Code Design and Implementation

I chose Python 3 as the development environment. I created a class called url_implementation with two methods: query_url and enter_url. When the class is initialized, the constructer will construct a dictionarary(hashmap) to store the the urls.

query_url: a method takes a string(url), page number, number_of_rows and output the json list with the correct page number with the number of rows specified in it. The reason to do this is that I find out that the given dummy website returns the whole json files which is large. In this way,we can only output small portion of it. However, this is not the perfect way to solve this problem. The website itself can divide its output into pages by providing the options for us to choose pages when we generating the urls. I also save the entered url in a dictionary in this step due to the fact that we can check for duplicates using the dictionary in O(1) (hence aviod using extra space).
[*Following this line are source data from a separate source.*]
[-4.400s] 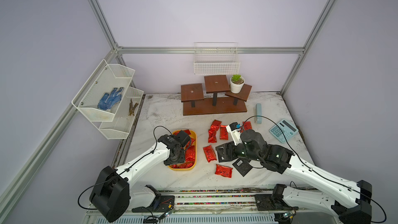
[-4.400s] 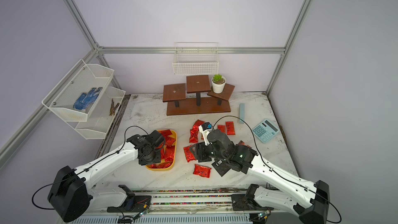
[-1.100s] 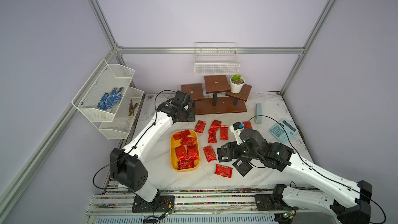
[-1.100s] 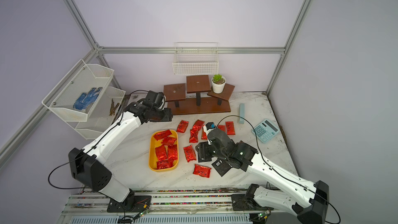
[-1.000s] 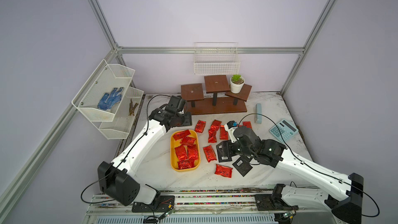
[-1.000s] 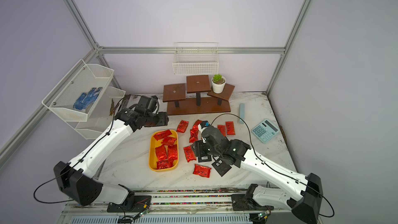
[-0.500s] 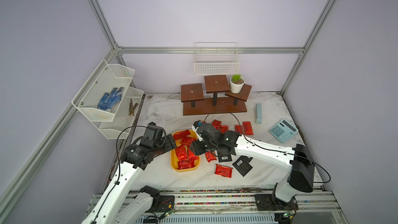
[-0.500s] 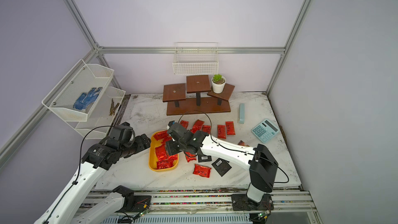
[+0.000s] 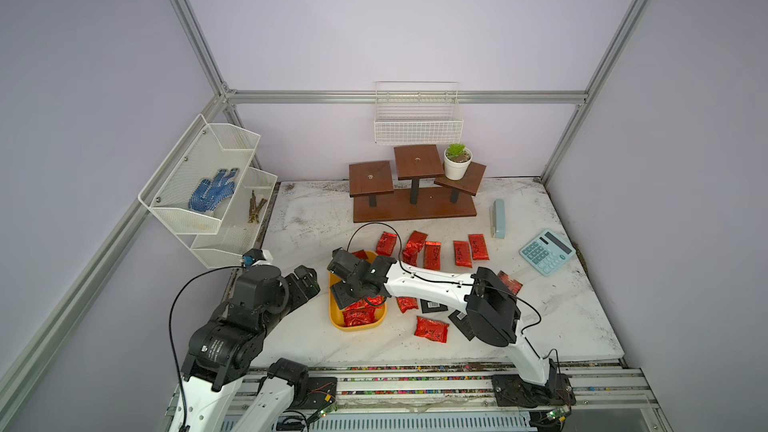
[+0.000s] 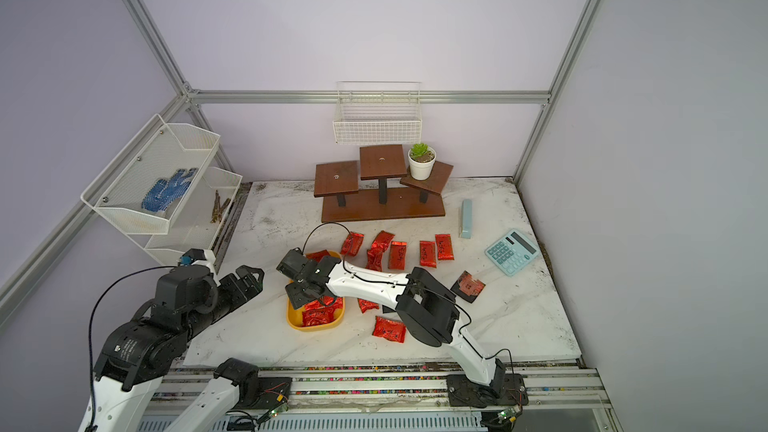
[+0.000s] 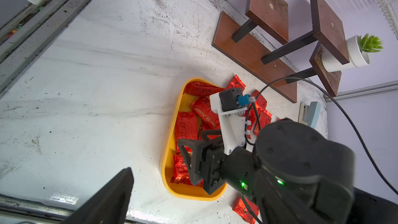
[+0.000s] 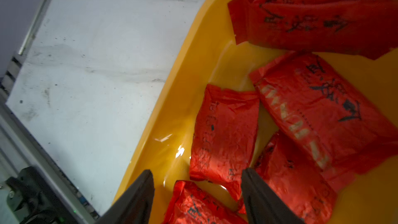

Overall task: Take the tea bags out of the storage box
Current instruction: Pick up the tea bag from the storage box.

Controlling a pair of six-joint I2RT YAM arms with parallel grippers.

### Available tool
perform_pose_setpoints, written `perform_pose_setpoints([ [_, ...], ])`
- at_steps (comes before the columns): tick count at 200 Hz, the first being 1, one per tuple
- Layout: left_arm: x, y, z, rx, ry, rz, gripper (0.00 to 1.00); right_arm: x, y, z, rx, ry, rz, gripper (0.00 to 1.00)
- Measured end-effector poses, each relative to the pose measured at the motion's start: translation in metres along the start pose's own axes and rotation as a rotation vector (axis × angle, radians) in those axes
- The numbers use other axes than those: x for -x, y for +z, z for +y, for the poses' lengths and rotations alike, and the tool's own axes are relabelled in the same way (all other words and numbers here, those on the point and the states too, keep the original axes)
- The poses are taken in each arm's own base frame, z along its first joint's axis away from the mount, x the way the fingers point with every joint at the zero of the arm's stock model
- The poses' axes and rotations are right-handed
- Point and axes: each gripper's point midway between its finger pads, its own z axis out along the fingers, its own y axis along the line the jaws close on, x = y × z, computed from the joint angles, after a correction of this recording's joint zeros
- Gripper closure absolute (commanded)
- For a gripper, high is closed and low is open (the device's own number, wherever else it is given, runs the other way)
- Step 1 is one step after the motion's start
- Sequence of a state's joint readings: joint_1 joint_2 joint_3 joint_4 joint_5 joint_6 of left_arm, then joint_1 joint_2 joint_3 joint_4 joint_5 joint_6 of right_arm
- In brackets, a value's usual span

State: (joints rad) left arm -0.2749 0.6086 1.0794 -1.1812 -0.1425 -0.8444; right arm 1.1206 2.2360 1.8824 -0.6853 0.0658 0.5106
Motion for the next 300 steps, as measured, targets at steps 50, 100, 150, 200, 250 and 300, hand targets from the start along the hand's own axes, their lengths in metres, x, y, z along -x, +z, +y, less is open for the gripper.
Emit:
perform_pose_setpoints([
  [50,-0.008,-0.005,0.010,0.013,-0.002,0.010,0.09,-0.007,0.017,-0.017,-0.116,-0.010,0.016,0.25],
  [100,-0.016,0.000,0.015,0.024,-0.002,0.034,0.08,-0.003,0.030,-0.017,-0.146,-0.016,0.010,0.24],
  [150,-0.018,0.000,0.015,0.018,-0.002,0.041,0.08,-0.012,0.047,-0.023,-0.212,-0.031,0.013,0.32],
  [200,-0.018,-0.001,0.014,0.014,-0.003,0.042,0.08,-0.011,0.046,-0.022,-0.209,-0.016,0.007,0.52],
  [250,-0.020,0.000,0.012,0.005,-0.002,0.054,0.08,-0.011,0.041,-0.008,-0.138,-0.007,0.025,0.55],
  [300,-0.030,0.014,0.007,-0.008,0.010,0.112,0.11,0.011,-0.022,0.009,-0.034,0.007,-0.048,0.56],
])
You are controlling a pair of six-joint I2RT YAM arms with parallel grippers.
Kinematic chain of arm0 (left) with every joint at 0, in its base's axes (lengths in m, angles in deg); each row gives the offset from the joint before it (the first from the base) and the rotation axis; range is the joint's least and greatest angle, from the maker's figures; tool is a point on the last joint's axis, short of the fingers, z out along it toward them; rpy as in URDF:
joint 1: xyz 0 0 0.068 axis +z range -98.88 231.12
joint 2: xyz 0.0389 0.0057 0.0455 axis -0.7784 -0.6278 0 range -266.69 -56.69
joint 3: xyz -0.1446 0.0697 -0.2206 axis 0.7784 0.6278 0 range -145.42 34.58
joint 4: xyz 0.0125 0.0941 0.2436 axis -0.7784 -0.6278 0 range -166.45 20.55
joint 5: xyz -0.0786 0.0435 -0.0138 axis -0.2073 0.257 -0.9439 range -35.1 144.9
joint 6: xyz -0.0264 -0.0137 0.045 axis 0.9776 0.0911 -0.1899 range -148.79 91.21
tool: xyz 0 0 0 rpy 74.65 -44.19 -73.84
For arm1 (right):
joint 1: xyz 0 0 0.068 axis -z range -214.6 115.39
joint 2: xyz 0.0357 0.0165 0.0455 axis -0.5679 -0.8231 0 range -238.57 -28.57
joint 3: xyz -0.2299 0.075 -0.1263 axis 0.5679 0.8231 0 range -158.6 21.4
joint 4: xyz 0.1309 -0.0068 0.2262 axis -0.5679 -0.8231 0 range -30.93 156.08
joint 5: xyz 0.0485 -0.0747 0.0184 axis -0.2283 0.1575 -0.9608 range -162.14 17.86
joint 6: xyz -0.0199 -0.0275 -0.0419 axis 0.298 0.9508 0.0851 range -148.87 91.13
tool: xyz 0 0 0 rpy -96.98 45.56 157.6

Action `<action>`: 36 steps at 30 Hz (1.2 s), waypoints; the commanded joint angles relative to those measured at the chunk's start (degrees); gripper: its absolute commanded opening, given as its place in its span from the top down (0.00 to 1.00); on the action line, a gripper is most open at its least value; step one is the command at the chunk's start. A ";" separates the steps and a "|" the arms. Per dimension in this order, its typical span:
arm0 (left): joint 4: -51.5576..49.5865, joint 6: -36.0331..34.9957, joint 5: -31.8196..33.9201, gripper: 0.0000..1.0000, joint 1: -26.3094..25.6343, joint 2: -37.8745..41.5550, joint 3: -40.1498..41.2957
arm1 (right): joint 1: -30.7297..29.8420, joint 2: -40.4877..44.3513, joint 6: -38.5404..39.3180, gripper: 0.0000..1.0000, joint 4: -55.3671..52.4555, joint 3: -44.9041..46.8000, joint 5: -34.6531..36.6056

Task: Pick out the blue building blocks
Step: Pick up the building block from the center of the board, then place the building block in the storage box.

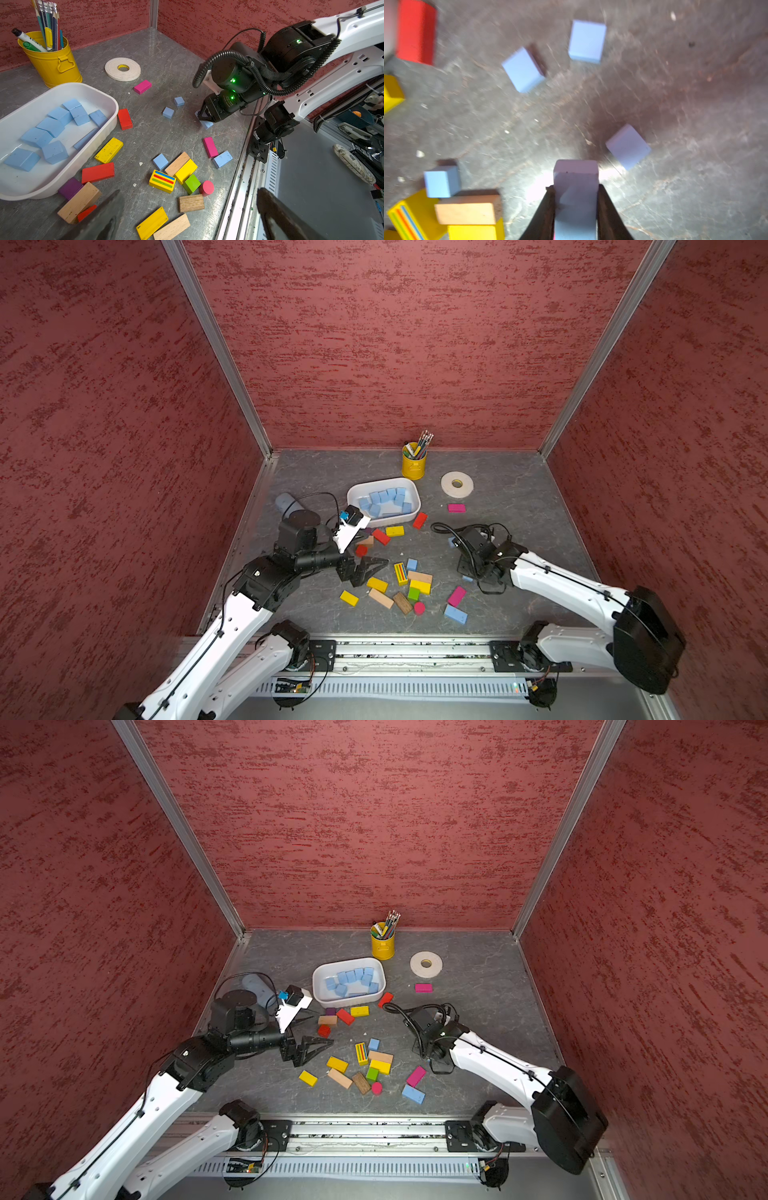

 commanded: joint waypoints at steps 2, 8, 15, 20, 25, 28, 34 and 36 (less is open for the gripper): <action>0.24 -1.00 0.36 0.00 -0.07 0.50 0.36 | -0.38 -2.56 3.42 0.79 -1.17 -5.87 4.54; 0.15 -1.10 0.62 0.00 -0.16 0.57 0.36 | -0.32 -8.55 8.38 0.79 -0.12 -14.23 6.23; -0.04 -1.14 1.26 0.00 -0.23 0.84 0.36 | -0.32 -17.31 13.95 0.80 1.11 -24.82 7.64; -0.14 -1.19 1.53 0.00 -0.29 1.10 0.36 | -0.22 -23.35 18.05 0.80 2.44 -32.34 7.63; -0.25 -1.27 1.99 0.01 -0.33 1.38 0.37 | 0.12 -30.47 21.86 0.80 2.53 -41.23 7.57; -0.27 -1.23 2.40 0.00 -0.43 1.57 0.42 | 0.39 -34.60 23.72 0.79 2.45 -46.20 6.98; -0.26 -1.40 2.68 0.00 -0.43 1.67 0.54 | 1.13 -42.33 26.90 0.79 1.75 -55.50 6.42; -0.21 -1.42 2.70 0.00 -0.42 1.67 0.50 | 1.52 -44.72 27.82 0.79 1.83 -58.33 5.95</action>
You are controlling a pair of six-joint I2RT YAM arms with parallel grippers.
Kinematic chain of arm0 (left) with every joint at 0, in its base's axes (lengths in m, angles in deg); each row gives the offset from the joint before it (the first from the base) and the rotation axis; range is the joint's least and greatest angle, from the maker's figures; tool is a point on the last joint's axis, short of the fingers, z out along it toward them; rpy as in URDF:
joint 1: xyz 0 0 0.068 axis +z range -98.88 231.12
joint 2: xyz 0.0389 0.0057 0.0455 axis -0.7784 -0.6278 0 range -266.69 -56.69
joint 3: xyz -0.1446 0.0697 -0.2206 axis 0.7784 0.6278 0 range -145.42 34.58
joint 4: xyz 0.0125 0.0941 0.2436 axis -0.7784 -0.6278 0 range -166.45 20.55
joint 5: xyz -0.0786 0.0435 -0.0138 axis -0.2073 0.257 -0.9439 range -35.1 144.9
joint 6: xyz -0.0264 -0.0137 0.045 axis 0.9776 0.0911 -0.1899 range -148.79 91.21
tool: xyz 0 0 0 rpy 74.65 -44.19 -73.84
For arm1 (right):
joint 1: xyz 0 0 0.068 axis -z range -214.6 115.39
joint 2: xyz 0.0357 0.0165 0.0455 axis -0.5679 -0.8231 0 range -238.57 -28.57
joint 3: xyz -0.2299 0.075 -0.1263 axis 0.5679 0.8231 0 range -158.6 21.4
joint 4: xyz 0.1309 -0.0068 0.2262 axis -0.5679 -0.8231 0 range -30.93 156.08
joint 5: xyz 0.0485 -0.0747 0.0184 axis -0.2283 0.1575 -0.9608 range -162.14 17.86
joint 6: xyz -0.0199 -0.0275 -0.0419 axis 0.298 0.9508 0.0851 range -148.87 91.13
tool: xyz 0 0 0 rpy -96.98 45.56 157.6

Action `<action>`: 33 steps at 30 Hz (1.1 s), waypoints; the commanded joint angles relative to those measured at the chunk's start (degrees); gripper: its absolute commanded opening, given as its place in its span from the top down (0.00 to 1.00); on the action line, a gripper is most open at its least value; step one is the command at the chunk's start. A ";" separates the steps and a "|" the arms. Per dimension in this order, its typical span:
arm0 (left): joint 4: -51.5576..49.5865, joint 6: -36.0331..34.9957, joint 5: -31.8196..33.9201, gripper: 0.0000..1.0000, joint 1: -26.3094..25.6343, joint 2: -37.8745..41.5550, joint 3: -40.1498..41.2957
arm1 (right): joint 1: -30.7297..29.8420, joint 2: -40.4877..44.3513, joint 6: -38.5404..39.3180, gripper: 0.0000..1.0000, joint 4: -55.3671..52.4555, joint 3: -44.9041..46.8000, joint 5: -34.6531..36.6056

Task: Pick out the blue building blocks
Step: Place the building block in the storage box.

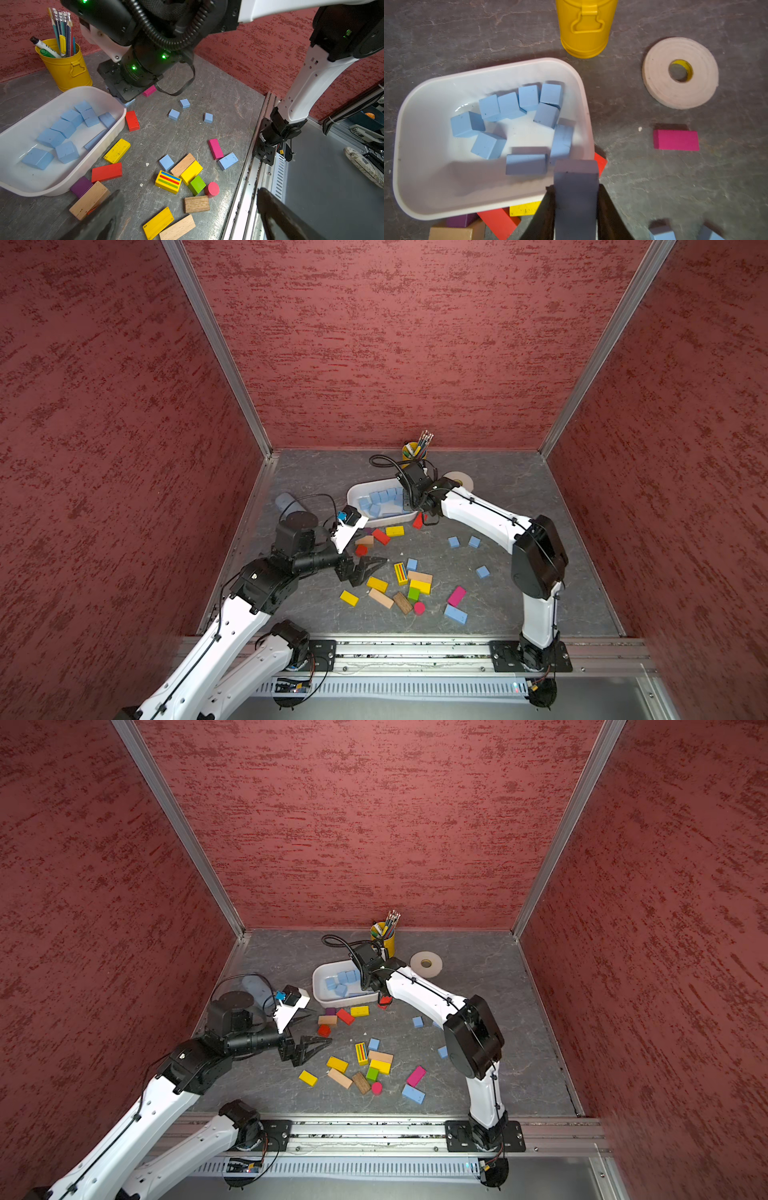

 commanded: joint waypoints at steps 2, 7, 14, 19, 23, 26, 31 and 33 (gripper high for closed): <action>-0.18 -1.10 0.59 0.00 -0.22 0.51 0.49 | 1.13 -4.32 2.84 0.79 -0.54 -6.18 -0.33; -0.63 -0.69 5.39 0.00 -0.27 0.58 0.52 | 1.89 -9.74 3.90 0.79 -2.03 -12.81 -1.26; -0.52 -0.09 11.15 0.00 -0.18 1.94 0.84 | 2.54 -15.09 4.69 0.78 -4.18 -18.55 -0.40; -0.50 -0.11 11.16 0.00 -0.17 2.21 0.96 | 3.01 -17.22 4.97 0.77 -4.91 -19.93 0.36; -0.49 -0.11 11.06 0.01 -0.14 2.16 0.98 | 3.31 -18.39 4.97 0.76 -5.50 -20.55 0.55; -0.46 -0.15 11.01 0.00 -0.13 2.18 0.98 | 3.36 -18.97 4.82 0.75 -5.74 -20.58 0.76; -0.46 -0.13 10.98 0.00 -0.17 2.16 0.98 | 3.54 -19.81 4.53 0.69 -5.97 -20.61 0.24; -0.39 -0.08 11.07 0.00 -0.14 2.17 0.98 | 3.62 -19.94 4.37 0.66 -5.96 -20.64 -0.18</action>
enter_url: I adapt the pattern matching technique provided in the instruction and used it to validate if the input Url is correct. If the user input an invalid url, the user will have two more chances to enter it correctly. Otherwise, the session will expire.

Test Process

I created a test automation script test_url.py. The script can perform user input by using the url.txt file provided. Basically, the test script checks for all functions such as url storage, page_num and user input for valid urls. To run the page test script, input the following command in the command window:

python test_url.py < url.txt

The test cases focus on corner cases such as get first page/last page of the data, valid/invalid input Urls in different sequences stored in url.txt file. The correct outcome of the test case is based on the logic of the code.

Future Improvements

  1. Currently, the data structure of storing the Urls is not perfect. I think it depends on the purpose of the usage of the Urls. If we want to have fast look up, dictionary is ideal. However, if we want to find the most recent searched Url, a LRU (least recently used cache) is an optimal datastructure since it can keep track of the most recent entered Url.
  2. Due to time limitation, the code of test automation is not reusable. It is better to construct a class to handle this type of jobs If we have more details. For example, if we know that the query results will only be Json files, we can create a test class to specifically deal with this type of query.